Executive Order 12898—Federal Actions to Address Environmental Justice in Minority Populations and Low-Income Populations—was issued to achieve “environmental protection for all communities” by drawing federal agencies’ attention to the environmental and human health effects brought about by their actions. The National Environmental Policy Act (NEPA) sets forth a detailed process which aims to ensure that each agency will have available, and will consider, a carefully detailed compilation of information concerning significant environmental impacts resulting from federal actions before taking those actions. Realizing the Executive Order’s goal, however, is rendered problematic, in part because of the difficulty in challenging an Environmental Impact Statement (EIS) issued pursuant to NEPA and the subsequent federal action. When preparing an EIS, an agency is “not required to select the course of action that best serves environmental justice, [but is] only [required] to take a ‘hard look’ at environmental justice issues.” The hard look doctrine is a principle of administrative law whereby courts must examine the methodology and substance of agency decisions to ensure that they have adequate factual support.

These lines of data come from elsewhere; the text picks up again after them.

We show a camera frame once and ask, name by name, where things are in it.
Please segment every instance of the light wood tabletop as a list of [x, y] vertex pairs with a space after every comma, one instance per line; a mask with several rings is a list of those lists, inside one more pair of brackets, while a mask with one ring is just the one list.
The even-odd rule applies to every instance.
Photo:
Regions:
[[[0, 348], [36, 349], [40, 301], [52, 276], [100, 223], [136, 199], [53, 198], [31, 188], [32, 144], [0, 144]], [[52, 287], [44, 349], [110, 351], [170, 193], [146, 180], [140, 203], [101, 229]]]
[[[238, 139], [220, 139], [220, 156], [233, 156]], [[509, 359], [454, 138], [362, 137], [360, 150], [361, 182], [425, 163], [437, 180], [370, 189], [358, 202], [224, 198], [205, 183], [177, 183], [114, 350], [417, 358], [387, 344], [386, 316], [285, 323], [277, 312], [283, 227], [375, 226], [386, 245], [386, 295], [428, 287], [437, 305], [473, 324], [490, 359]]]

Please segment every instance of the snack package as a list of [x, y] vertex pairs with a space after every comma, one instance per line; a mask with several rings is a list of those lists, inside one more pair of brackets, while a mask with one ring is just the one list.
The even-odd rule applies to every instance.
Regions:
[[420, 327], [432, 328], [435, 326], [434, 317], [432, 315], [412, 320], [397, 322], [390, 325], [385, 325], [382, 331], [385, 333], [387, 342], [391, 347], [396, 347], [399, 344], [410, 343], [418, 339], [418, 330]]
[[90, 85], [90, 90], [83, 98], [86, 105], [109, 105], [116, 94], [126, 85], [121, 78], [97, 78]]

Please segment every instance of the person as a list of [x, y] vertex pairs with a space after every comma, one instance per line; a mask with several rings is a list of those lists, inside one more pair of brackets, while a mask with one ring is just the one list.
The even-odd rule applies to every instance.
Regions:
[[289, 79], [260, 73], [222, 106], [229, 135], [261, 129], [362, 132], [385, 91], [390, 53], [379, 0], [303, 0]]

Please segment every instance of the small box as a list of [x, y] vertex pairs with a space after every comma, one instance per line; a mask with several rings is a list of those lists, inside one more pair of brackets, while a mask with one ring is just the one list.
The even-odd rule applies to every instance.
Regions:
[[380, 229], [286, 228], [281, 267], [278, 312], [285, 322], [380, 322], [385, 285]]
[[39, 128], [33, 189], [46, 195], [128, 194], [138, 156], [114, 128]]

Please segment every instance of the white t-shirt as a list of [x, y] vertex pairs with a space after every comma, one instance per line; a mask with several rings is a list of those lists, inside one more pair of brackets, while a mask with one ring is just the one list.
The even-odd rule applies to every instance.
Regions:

However, it is currently unclear how much data is enough for a NEPA analysis; when an agency should collect more current, or arguably more representative, information; or how an agency should choose and apply appropriate methods and models for evaluating environmental effects. This Note proposes that, to ensure environmental justice, a disparate impact analysis must be used by the courts instead of a hard look test when either creating or evaluating an EIS to clarify four key factors: (1) the data sufficiency; (2) data gaps; (3) stale data; and (4) the scientific integrity of models and methodologies.